▶ _WHAT THE TASK REQUIRES_: Go through the lines below. Copy those with "camera".

Stored items from a collection:
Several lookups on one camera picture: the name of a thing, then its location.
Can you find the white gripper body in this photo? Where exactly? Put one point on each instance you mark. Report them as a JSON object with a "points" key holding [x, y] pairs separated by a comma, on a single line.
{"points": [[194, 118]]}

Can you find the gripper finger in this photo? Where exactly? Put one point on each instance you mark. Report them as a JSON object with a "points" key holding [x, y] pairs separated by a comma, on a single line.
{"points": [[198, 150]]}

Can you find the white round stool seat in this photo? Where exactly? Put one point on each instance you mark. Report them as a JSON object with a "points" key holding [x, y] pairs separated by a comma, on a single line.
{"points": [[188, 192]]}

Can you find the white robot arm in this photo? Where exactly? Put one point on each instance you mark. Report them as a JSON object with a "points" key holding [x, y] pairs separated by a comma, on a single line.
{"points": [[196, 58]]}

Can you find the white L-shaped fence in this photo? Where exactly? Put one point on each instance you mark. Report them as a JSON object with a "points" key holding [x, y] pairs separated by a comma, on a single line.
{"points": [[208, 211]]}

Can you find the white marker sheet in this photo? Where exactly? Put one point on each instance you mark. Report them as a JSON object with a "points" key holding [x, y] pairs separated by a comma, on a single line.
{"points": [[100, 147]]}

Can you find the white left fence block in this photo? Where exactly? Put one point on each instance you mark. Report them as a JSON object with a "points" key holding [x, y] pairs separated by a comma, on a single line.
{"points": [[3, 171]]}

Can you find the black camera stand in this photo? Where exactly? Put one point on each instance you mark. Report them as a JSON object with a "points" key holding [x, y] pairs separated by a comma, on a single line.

▶ _FINAL ANSWER_:
Several lookups on one camera picture: the name of a thing, then its location.
Can you find the black camera stand in this photo? Where exactly? Put one point on each instance you mark. Report them as a JSON object with a "points" key holding [x, y] pairs separated by a comma, on a single line.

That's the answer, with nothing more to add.